WHAT YOU WILL DO:
Would you repeat the listing exactly but omit every picture?

___

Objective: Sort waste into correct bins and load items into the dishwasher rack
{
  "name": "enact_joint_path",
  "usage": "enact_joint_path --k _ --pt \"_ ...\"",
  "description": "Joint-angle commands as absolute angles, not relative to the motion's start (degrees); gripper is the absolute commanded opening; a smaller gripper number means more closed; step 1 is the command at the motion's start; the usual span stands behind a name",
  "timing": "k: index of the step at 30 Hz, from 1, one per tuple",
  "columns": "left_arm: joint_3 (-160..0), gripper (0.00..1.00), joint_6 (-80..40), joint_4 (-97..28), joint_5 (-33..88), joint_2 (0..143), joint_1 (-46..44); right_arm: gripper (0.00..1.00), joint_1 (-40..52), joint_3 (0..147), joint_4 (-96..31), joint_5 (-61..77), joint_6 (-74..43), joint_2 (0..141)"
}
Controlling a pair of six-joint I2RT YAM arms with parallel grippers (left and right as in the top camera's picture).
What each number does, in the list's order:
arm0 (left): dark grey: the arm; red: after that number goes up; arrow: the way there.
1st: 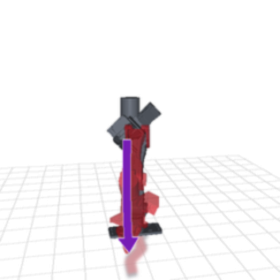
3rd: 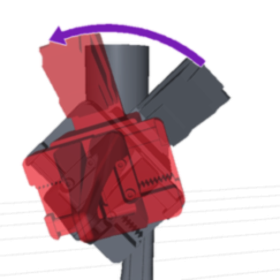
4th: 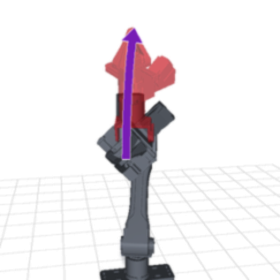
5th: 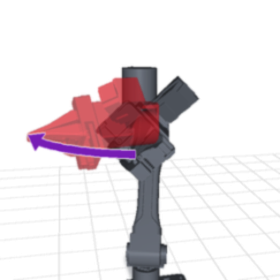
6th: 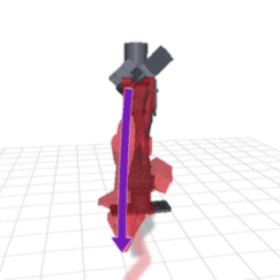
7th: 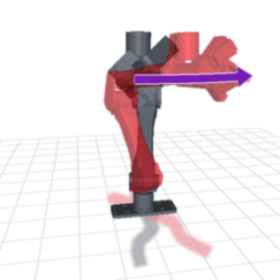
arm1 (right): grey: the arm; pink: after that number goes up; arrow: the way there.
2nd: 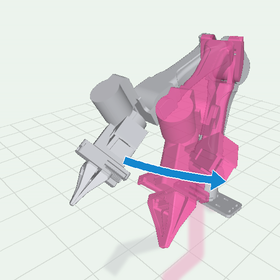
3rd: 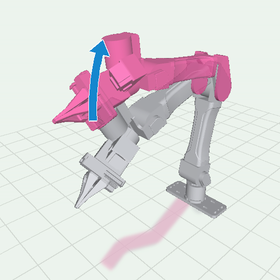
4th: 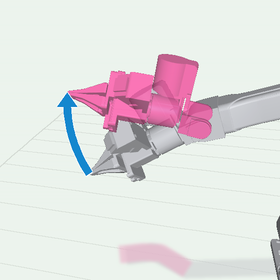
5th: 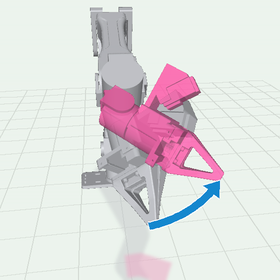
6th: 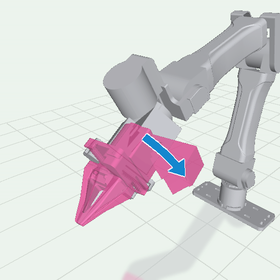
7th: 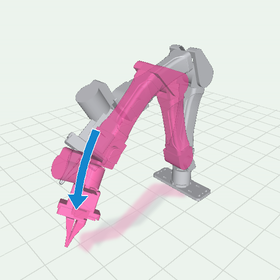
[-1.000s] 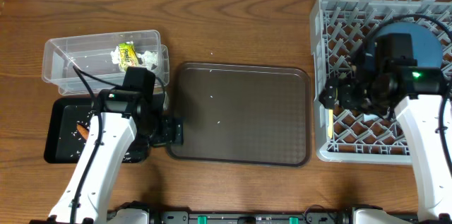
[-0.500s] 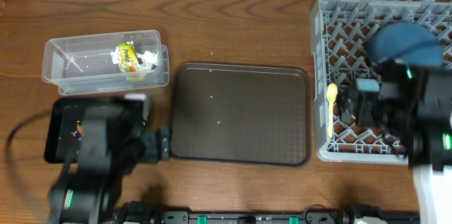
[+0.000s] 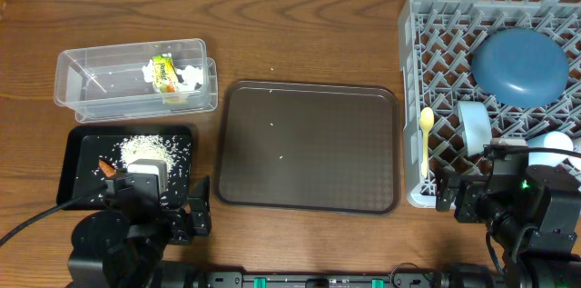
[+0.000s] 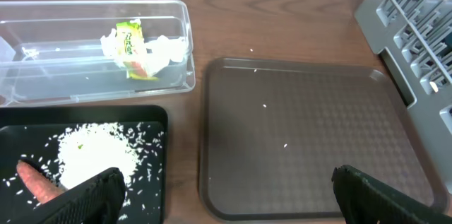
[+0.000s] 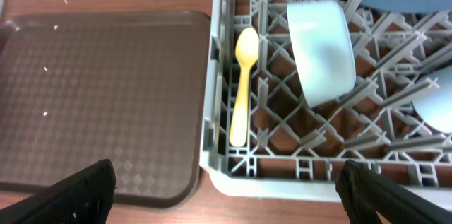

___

RESPONSE:
Objective: Sort waste into correct bins and load items into the dishwasher rack
{
  "name": "enact_joint_path",
  "usage": "enact_joint_path --k _ --pt \"_ ...\"",
  "description": "Joint-angle commands as absolute angles, not relative to the motion's start (degrees); gripper is the absolute commanded opening; a smaller gripper number means more closed; step 1 is the command at the motion's start; the usual span stands behind a name",
  "timing": "k: index of the step at 30 Hz, from 1, one per tuple",
  "columns": "left_arm: joint_3 (-160..0), gripper (0.00..1.00), joint_6 (-80..40), joint_4 (-97..28), joint_5 (-33..88), joint_2 (0..143), joint_1 (-46..44); right_arm: gripper (0.00..1.00), joint_1 (-40..52), joint_3 (0..147), joint_4 (-96..31), joint_5 (-61..77), joint_6 (-74..43), joint_2 (0..141)"
}
Controlling a pair of six-joint I2RT YAM arms with parallel grippers (left and right as in the top camera's picture).
What each number does, in the list's order:
arm0 (left): dark grey: the arm; red: after that number goes up; arrow: the way there.
1st: 
3rd: 
4th: 
5th: 
6th: 
7th: 
arm1 (right): grey: the arm; pink: after that number goes up; arrow: the way there.
2nd: 
3rd: 
4th: 
5th: 
6th: 
7th: 
[-1.000s] 
[-0.500s] 
[+0.000s] 
[+0.000s] 
[+0.000s] 

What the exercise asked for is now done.